Recognizing the stupidest code that you could posibly write and get away with in under 8 seconds is one of the skills that I think a 'top coder' should have.
Sure. If you're writing bash scripts to administer user accounts, I'm sure that's perfectly fine. If you're writing hard realtime code to perform network transmission of data with 10ms latency max. and intelligent data throttling, it's not exactly up to snuff.
What is your TopCoder handle?
.NET framework. Or a number of Sierra products. Or heck, even, if you want, you can read my article here:
Guess. I'll give you a clue: it's quite similar to my handle here.
Clearly you are another clueless droid that thinks he knows what TopCoder is all about. I've learned a lot from the solutions that many of the top TopCoders have put forth to earn them their ratings.
Yes, absolutely. By golly, you're right. That must be why I get paid all that money to develop software. Because I'm yet another clueless droid.
If you want to see an example of my work, check out the
Code Project - Bip Buffer
NASCAR requires you to drive as fast as you can without regard to safety of others and has no relevance to real world driving situations. Therefore I would never be a NASCAR driver.
Stupid argument. Draw your own conclusions
Note that when you win NASCAR, the trophy you get isn't for "Safest Commuter Driver" either. TopCoder, however, supposedly ranks developers according to their talent and ability. This is not, however, what they are doing. They're ranking them by their ability to come up with quick hacky solutions - not real software engineering.
A good coder (both in real life and competitions) is able to estimate this accurately without having to write the program first.
Limits on data sets? Memory of the system it's running on? Architecture of the system it's running on? CPU power?
These can all define the algorithm you choose, because most algorithms can trade space for speed.
Those details are not provided.
Maybe it's time to change the way you think about "solid code". What about this definition:
1. Passes all system tests
2. Runs within the required time limits
?
How can you tell how fast the code is going to run until you've written it at least once?
Yes, I know... this isn't meant to be real-world engineering. It's meant to be a coding competition. But that's my point in a nutshell.
How did you come to this conclusion?
When I came across a question asking me to determine how a table of data with three columns was sorted.
The way they wanted you to figure it out was to sort the data in every possible combination of ways, and then compare those combinations with the actual data.
Some of the others were of a similar nature. At which point, after spending the time to come up with an elegant solution and being ranked badly on time, I realized that I could have done it the "easy but completely assininely stupid in a real world scenario" way, and gotten high marks.
At which point, I decided that Top Coder wasn't worth playing with.

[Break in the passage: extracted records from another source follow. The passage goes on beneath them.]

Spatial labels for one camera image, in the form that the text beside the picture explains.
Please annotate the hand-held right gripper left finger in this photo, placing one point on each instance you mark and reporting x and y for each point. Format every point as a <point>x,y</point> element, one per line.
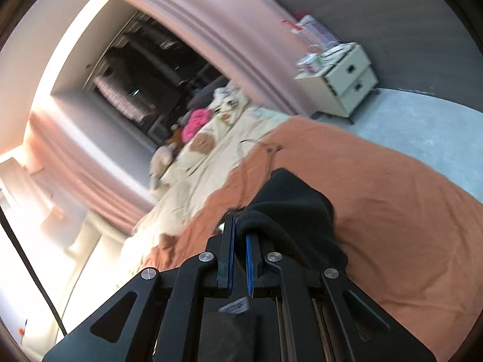
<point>226,256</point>

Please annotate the cream bear-print duvet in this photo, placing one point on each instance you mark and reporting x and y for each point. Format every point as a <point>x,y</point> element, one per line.
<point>196,181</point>

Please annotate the dark grey cushion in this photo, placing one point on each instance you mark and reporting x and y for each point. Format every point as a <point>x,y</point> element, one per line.
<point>205,94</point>

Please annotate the orange-brown blanket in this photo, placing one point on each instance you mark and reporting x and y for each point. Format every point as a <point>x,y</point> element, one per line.
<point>396,215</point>

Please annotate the small orange item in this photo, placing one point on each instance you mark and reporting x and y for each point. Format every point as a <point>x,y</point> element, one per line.
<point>22,328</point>

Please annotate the white nightstand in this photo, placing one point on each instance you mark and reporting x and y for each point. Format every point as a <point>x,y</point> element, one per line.
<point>353,83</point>

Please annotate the beige plush toy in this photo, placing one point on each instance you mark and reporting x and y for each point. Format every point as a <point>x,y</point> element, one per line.
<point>162,162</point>

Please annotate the pink curtain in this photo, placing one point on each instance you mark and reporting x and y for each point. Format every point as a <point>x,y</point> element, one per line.
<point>83,166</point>
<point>226,26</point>

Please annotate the pink fluffy blanket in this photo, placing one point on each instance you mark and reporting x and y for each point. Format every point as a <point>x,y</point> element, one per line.
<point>195,122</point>

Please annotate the black and white plush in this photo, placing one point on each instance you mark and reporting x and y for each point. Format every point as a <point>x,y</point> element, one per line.
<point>230,96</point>

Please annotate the black sweater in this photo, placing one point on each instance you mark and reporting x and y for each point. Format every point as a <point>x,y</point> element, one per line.
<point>294,215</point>

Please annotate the floral hanging garment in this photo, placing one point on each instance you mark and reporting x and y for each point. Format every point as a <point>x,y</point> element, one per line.
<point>120,98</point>

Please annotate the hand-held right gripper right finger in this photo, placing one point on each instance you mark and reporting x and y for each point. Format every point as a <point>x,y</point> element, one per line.
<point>251,267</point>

Too frustrating when you make a living coming up with solid code.
The problem with TopCoder is that it emphasizes hacky brute force solutions over elegant / high performance ones.

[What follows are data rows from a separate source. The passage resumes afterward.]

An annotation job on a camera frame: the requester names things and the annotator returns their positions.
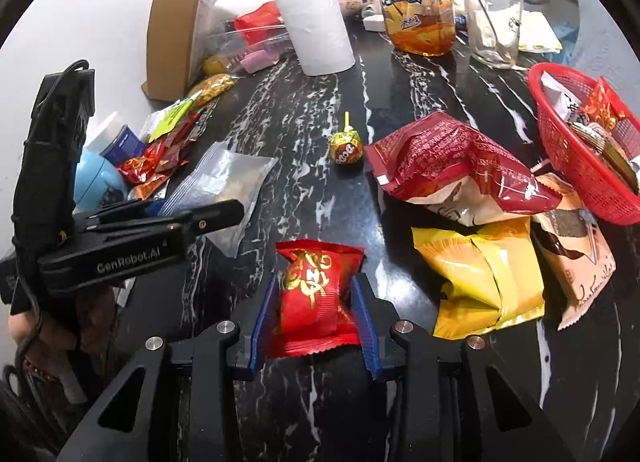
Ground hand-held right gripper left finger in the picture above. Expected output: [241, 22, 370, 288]
[55, 272, 281, 462]

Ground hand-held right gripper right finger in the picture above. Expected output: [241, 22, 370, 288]
[350, 272, 576, 462]

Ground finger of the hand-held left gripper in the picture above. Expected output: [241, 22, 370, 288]
[75, 199, 172, 231]
[165, 198, 246, 244]

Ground clear zip bag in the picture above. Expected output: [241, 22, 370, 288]
[160, 142, 279, 258]

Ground small red gold candy packet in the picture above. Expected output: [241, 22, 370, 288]
[267, 239, 367, 359]

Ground yellow snack bag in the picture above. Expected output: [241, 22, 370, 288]
[411, 217, 546, 340]

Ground yellow lollipop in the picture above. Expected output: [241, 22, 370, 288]
[328, 112, 363, 165]

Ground large dark red snack bag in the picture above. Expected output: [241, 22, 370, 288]
[363, 111, 563, 227]

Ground peach seaweed cracker packet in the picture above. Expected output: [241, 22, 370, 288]
[530, 172, 617, 332]

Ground red plastic basket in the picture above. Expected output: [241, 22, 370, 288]
[527, 62, 640, 226]

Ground green brown snack packet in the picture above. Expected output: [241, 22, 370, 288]
[570, 119, 640, 189]

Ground white snack packet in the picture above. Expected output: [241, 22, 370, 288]
[540, 71, 596, 119]

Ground person's left hand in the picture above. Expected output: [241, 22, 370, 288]
[7, 286, 119, 359]

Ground light blue round container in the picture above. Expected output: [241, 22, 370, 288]
[74, 149, 128, 215]

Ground pile of small snack packets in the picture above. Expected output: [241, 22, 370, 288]
[117, 99, 211, 200]

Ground cardboard box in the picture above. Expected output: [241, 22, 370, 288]
[141, 0, 238, 102]

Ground red packet in clear box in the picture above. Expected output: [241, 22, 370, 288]
[234, 1, 286, 48]

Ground white paper roll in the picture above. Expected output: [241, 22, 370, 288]
[274, 0, 356, 77]

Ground clear drinking glass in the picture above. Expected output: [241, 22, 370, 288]
[461, 0, 524, 69]

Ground metal spoon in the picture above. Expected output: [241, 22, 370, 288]
[462, 0, 507, 54]

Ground yellow white paper packet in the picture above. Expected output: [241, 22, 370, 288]
[517, 9, 563, 54]

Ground chair with light blue cover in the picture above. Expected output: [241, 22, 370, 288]
[577, 0, 640, 108]

Which is all well and good if you need to hack something out real quick, but if you need to get something stable, robust, high performance and high quality, you're talking about a whole different set of skills.

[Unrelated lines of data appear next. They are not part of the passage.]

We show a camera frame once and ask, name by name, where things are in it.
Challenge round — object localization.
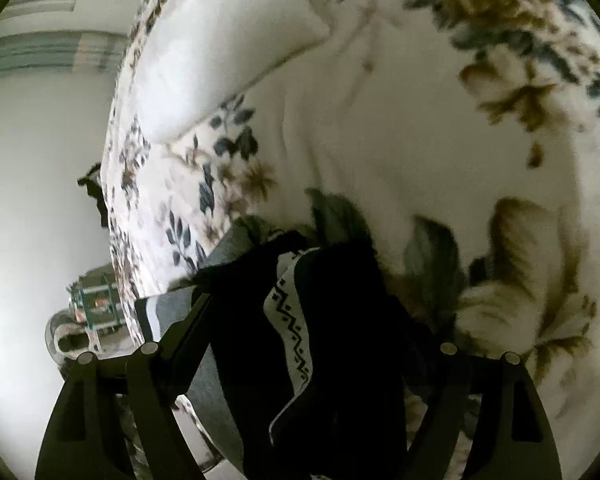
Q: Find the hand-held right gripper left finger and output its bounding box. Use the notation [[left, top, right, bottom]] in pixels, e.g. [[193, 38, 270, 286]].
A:
[[35, 290, 217, 480]]

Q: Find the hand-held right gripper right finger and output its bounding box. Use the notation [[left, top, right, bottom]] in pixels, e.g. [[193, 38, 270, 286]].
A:
[[404, 341, 564, 480]]

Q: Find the striped knit sweater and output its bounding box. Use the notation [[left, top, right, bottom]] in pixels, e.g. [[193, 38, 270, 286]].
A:
[[135, 215, 433, 480]]

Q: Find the green rack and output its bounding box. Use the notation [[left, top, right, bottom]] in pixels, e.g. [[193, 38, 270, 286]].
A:
[[66, 269, 127, 343]]

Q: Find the black cloth on rack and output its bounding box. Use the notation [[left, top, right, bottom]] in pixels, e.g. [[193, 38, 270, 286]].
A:
[[77, 162, 112, 229]]

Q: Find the floral blanket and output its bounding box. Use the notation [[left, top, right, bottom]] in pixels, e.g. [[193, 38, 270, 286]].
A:
[[101, 0, 600, 480]]

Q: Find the white folded cloth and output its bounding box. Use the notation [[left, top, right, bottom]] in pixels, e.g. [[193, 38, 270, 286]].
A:
[[132, 0, 332, 144]]

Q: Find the grey-green striped curtain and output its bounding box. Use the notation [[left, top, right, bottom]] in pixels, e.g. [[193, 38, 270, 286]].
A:
[[0, 0, 129, 79]]

actually NT is partially based off of OS/2 for one and another OS which im too tired to think of(and its an obvious one so i feel stupid right now for not thinking of it right now but anyways).. which was stolen from ibm... its part of the reason ibm was kinda pissed at MS during the OS/2 times, not just because MS was supposed to make everything compatible with ibm but because the code that MS got from ibm to work on getting all software to work with OS/2 was stolen and turned into NT
Wrong.
OS/2's presentation manager layer was written by Microsoft. It also became part of Windows 3.1, and Windows NT.
You did know that OS/2 was a joing MS/IBM project, didn't you?
How much is the annual market for cheap, no frills text editors, calculators, graphics programs, etc?
Pretty screwed since the OSS/GPL guys started going.